Additionally, some of our readers might remember an early issue of Princeton Magazine with a Tiffany & Co. holiday window on the cover. I was given a memorable behind the scenes tour of the flagship store and learned how they create their iconic window displays.

While festive windows are a fun holiday tradition, so is baking cookies. Cookbook author Mary Abitanto provides an all-encompassing cookie article including historical origins, equipment, planning schedule, popular European varieties, and recipes. 

If you aren’t inclined to bake your own cookies, you can purchase artisan cookies from a number of local shops such as LilLLiPiES Bakery, Chez Alice, The Gingered Peach, Milk & Cookies, WildFlour Bakery, Terra Momo Bread Company, Terhune Orchards Farm Store, Nino’s Pastry Shop, and Factory Girl Bake Shop.

Oversized art books make wonderful gifts, and you can trust Stuart Mitchner’s thoughtful selection in the Book Scene. The knowledgeable staff at Labyrinth Books can also make recommendations and your purchase will help support a local independent merchant.

If it sounds appealing to take a relaxing getaway without traveling too far, then Laurie Pellichero’s article on historic cozy inns will be of interest. Stay warm by the fireplace in a restored manor home or private cottage and enjoy gourmet meals, hot stone massages, and views of grazing sheep or the Delaware River. 

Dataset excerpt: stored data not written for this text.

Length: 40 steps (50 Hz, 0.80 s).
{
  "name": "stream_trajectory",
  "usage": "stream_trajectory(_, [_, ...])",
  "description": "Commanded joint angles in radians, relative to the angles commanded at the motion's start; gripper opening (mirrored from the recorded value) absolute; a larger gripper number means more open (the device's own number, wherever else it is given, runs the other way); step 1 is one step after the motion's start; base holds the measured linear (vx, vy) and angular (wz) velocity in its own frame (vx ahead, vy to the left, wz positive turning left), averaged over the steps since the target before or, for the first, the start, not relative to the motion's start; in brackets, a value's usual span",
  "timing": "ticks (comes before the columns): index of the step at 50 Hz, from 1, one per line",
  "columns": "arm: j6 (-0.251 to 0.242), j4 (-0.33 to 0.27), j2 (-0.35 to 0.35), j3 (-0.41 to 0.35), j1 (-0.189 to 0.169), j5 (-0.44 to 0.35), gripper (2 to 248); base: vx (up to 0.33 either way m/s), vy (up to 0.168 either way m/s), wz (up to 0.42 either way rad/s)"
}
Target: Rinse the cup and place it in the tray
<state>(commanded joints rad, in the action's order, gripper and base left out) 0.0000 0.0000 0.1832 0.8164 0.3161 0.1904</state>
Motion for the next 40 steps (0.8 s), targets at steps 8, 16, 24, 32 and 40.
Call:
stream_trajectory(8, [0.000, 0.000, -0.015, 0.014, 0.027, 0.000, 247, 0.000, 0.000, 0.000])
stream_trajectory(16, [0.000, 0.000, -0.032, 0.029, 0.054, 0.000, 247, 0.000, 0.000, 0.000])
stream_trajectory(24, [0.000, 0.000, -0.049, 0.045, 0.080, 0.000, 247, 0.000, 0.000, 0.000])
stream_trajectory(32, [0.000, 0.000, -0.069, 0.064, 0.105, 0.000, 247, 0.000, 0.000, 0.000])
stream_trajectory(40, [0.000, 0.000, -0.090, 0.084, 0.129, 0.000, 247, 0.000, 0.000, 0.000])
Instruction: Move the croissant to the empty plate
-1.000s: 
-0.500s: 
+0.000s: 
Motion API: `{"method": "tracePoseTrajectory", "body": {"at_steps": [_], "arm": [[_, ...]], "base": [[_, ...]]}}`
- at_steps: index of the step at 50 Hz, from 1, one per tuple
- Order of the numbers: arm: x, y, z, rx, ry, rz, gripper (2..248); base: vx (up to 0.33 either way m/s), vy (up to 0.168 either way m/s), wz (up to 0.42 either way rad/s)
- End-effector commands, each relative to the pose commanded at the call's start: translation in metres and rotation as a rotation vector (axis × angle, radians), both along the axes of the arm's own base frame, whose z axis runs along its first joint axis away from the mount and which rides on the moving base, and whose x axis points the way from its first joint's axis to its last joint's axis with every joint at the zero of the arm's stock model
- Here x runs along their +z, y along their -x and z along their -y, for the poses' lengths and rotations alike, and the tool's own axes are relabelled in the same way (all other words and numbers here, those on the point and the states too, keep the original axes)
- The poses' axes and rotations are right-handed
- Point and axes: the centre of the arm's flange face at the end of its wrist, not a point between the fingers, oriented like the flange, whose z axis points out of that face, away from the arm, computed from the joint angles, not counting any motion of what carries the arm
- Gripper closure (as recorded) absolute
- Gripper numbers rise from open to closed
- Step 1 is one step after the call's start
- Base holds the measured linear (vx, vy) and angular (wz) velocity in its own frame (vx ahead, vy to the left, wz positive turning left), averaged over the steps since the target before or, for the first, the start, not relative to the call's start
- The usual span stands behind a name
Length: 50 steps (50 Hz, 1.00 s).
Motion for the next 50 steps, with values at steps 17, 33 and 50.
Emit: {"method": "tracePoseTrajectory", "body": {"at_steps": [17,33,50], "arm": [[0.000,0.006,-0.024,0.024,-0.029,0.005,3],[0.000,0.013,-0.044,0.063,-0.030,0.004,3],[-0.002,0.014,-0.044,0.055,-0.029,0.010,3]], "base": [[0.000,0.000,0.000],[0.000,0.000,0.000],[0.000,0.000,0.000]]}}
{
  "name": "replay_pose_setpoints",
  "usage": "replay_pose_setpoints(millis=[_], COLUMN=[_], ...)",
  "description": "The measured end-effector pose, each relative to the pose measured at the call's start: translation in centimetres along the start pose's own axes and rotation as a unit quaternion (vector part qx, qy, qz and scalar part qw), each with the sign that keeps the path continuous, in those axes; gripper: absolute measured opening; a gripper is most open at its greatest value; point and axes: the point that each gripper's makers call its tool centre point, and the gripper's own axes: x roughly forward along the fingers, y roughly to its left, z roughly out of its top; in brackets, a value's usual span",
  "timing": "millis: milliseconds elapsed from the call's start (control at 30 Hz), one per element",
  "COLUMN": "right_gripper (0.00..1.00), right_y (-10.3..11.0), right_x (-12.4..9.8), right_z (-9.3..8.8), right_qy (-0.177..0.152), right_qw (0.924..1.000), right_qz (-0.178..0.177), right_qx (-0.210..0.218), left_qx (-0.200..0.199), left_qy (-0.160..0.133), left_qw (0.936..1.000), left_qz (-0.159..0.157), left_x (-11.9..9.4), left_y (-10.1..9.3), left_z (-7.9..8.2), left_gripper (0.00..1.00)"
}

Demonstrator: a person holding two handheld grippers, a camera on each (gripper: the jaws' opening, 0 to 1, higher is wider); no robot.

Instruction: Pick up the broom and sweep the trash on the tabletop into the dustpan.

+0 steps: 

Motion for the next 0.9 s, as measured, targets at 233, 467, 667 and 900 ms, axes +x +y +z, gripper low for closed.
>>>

This time of year we typically feature a nonprofit in the magazine, and Taylor Smith has written an article on The Raptor Trust Bird Rehabilitation and Education Center. I first learned of The Raptor Trust when my son rescued an injured baby owl while running along the canal in Rocky Hill. It had a broken wing and we brought it to The Raptor Trust where they help to heal injured birds and then release them back into the wild. It is an incredible place to visit for bird lovers, wildlife photographers, and children.

Bob Hillier and I hope you enjoy the stories in this issue of Princeton Magazine and send heartfelt wishes to our staff, advertisers, and readers for a happy and healthy holiday.